University students graduating this year are on average taking with them nearly £30k of debt to deal with; by contrast during my undergraduate years in Oxford in the early 1980s we were actually given a grant to study, and I finished my course with more money in my bank account than when I went up!
According to the government’s own figures £20 billion a year is loaned currently to around 1.5 million students in England each year, and the value of outstanding loans at the end of March 2023 reached a staggering £206 billion. Even more frightening, the Government forecasts that the value of outstanding loans will have climbed to and eye-watering £460 billion by the mid-2040s. The forecast average debt among the cohort of borrowers who started their course in 2022/23 is £45,600 when they complete their course in full.

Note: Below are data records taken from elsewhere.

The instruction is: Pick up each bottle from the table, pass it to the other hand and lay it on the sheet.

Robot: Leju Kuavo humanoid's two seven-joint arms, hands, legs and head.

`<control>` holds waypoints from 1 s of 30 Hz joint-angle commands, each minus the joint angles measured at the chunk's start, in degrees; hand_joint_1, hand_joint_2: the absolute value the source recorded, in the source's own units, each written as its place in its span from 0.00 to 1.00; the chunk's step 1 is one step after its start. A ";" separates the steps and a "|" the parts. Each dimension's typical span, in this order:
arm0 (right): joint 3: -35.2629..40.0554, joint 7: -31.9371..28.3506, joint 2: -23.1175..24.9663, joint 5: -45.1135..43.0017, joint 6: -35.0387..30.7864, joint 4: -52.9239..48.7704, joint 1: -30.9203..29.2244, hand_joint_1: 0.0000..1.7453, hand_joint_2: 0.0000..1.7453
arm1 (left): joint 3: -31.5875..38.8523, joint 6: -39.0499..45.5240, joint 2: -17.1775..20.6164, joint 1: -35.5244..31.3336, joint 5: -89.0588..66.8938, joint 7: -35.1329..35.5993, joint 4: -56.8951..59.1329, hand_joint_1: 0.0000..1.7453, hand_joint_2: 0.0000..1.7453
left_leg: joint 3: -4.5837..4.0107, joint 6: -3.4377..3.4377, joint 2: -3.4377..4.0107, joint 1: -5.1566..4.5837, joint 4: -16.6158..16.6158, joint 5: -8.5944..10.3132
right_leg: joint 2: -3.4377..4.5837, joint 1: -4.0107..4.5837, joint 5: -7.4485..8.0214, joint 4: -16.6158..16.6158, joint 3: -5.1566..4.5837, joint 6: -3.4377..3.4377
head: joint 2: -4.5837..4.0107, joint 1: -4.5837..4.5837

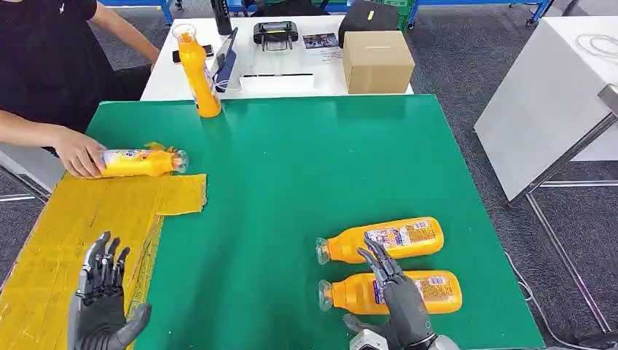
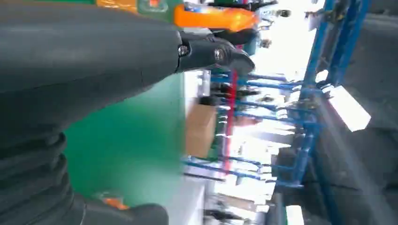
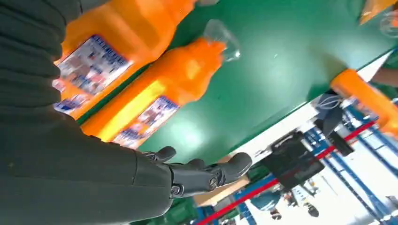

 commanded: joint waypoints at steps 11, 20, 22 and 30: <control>-7.82 4.35 -5.21 1.93 3.26 -1.61 5.28 0.00 1.00 | 3.98 -0.93 -1.81 -0.62 0.11 0.71 -0.01 0.00 1.00 | -0.02 -0.02 -0.02 0.04 0.00 0.00 | 0.01 -0.01 0.02 -0.04 0.10 -0.04 | 0.00 0.00; -8.55 7.30 -8.70 3.01 5.31 -1.59 7.26 0.00 1.00 | 5.32 -1.53 -1.81 -1.54 -0.22 1.11 1.07 0.00 1.00 | 0.05 -0.01 -0.04 0.03 -0.02 0.01 | -0.03 -0.03 0.02 -0.07 0.03 -0.02 | 0.00 -0.02; -8.55 7.30 -8.70 3.01 5.31 -1.59 7.26 0.00 1.00 | 5.32 -1.53 -1.81 -1.54 -0.22 1.11 1.07 0.00 1.00 | 0.10 -0.03 0.00 0.12 0.01 -0.03 | 0.02 0.08 0.04 -0.14 0.10 -0.07 | 0.00 0.00; -8.55 7.30 -8.70 3.01 5.31 -1.59 7.26 0.00 1.00 | 5.32 -1.53 -1.81 -1.54 -0.22 1.11 1.07 0.00 1.00 | 0.03 -0.01 0.01 0.00 -0.02 0.02 | 0.00 -0.05 0.03 -0.04 -0.01 -0.02 | 0.00 -0.02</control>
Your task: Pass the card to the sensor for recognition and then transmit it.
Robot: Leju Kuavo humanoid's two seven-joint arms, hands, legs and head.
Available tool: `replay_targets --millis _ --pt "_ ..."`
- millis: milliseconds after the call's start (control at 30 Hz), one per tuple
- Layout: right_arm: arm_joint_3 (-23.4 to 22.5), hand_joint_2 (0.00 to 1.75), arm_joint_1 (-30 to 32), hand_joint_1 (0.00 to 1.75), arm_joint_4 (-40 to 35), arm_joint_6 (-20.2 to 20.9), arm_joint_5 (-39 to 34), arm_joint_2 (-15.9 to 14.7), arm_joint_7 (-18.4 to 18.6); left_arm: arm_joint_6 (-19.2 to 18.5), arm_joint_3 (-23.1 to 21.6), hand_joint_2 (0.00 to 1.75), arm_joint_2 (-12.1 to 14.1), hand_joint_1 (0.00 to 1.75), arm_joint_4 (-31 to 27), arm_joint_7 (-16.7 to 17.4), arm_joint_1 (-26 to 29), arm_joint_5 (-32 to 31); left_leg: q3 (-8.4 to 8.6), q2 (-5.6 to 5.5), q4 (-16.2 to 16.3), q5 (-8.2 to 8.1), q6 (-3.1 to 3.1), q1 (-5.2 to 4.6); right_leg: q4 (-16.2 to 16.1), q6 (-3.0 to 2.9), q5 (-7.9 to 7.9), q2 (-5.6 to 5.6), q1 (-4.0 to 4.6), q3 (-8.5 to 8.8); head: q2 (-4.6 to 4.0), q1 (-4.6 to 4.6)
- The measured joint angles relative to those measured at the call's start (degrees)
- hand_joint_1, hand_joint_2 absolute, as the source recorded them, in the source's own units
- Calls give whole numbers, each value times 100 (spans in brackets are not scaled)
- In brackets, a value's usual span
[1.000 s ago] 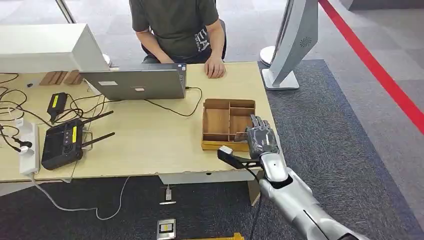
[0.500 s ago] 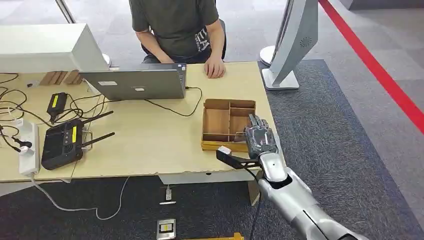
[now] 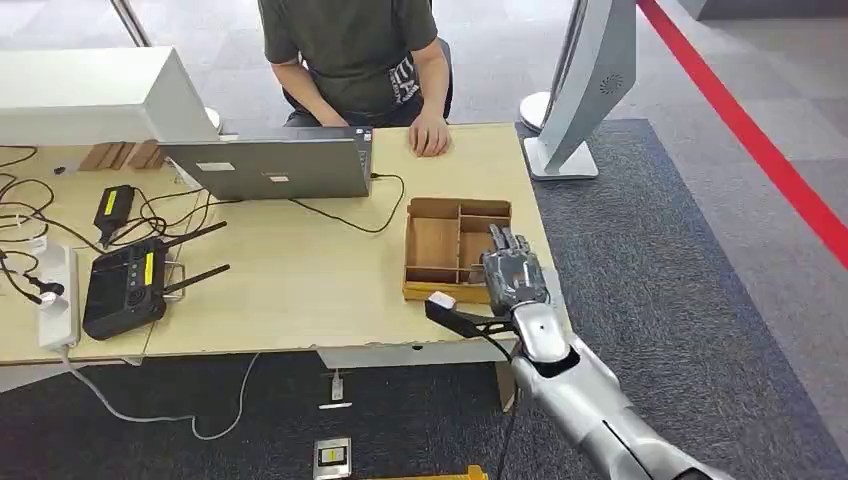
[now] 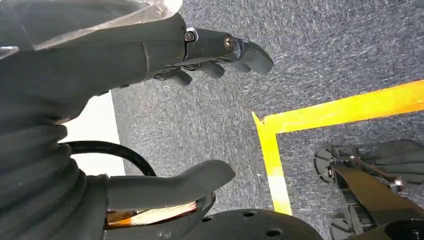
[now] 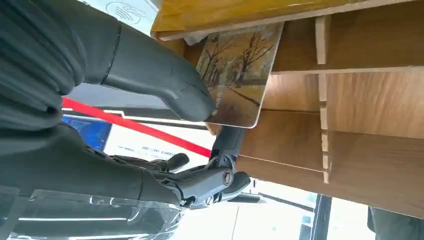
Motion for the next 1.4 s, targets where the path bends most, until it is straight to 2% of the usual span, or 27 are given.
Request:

This reveals the real motive behind the rhetoric, as the government is only too well aware of the looming economic catastrophe that the present university education system is creating – a whole generation of our brightest young people burdened almost certainly for life by onerous debt repayments, and a hole in the fiscal budget wider than the Mersey. In the face of that, it’s no surprise that we’re hearing a revival of bullish talk about culling further education opportunities down to just those that will deliver high-speed fiscal returns.

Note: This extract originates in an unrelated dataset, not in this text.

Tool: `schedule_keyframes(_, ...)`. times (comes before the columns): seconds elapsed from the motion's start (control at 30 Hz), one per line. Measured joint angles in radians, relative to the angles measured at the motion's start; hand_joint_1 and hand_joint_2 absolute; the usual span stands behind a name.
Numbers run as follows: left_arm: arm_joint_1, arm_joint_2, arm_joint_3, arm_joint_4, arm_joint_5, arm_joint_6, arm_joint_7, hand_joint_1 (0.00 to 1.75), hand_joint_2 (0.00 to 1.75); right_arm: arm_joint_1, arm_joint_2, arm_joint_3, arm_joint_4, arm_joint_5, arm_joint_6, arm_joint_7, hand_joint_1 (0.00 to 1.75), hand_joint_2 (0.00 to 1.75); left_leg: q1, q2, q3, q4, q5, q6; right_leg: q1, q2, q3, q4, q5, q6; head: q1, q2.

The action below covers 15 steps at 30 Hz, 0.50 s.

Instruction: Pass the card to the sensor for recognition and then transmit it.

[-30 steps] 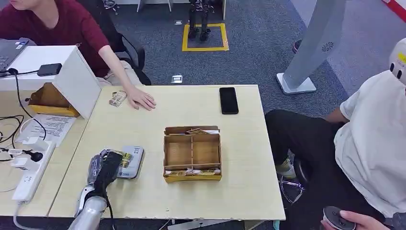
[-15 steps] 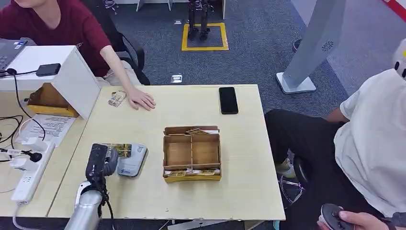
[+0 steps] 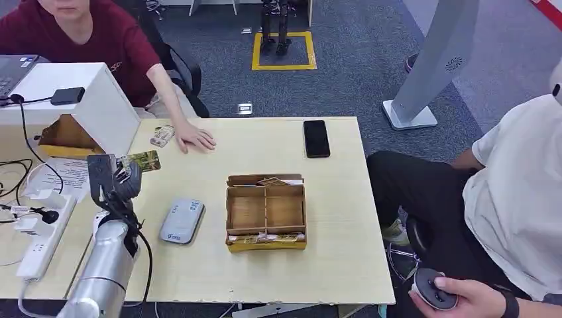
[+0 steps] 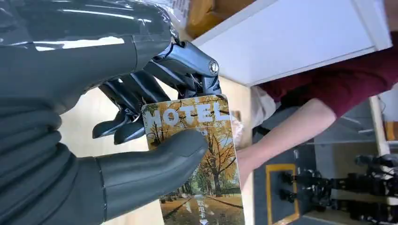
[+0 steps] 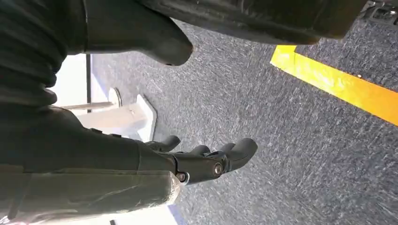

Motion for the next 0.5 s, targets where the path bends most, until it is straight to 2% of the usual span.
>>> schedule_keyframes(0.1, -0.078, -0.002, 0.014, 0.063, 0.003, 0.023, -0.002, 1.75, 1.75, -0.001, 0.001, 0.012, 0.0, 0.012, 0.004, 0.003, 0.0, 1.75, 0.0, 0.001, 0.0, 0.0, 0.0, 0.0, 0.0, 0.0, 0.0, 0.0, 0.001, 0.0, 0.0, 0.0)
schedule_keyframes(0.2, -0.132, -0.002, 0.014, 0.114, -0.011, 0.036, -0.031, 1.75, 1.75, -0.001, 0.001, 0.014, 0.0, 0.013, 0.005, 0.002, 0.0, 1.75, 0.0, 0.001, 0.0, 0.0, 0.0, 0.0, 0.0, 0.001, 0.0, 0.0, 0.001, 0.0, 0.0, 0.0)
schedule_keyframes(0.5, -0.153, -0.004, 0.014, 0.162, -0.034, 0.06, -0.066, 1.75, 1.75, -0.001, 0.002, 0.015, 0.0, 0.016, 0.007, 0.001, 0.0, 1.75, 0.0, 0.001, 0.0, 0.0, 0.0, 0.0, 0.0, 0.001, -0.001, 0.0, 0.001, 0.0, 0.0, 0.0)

The critical flaw in such thinking is that it reduces our talented youngsters to an economic commodity, without appreciating that even the most esoteric of studies can not only contribute immensely to the common god, but can deliver significant economic returns as well. In fact, given the lamentable failure of ‘high value’ career paths such as finance, administration and government to deliver a stable, successful society, it is high time that Mr Sunak and his ministers gave very serious consideration to the promotion of university subjects that have a clear and potential benefit to the greater good of society, rather than just those supporting the short-term economy.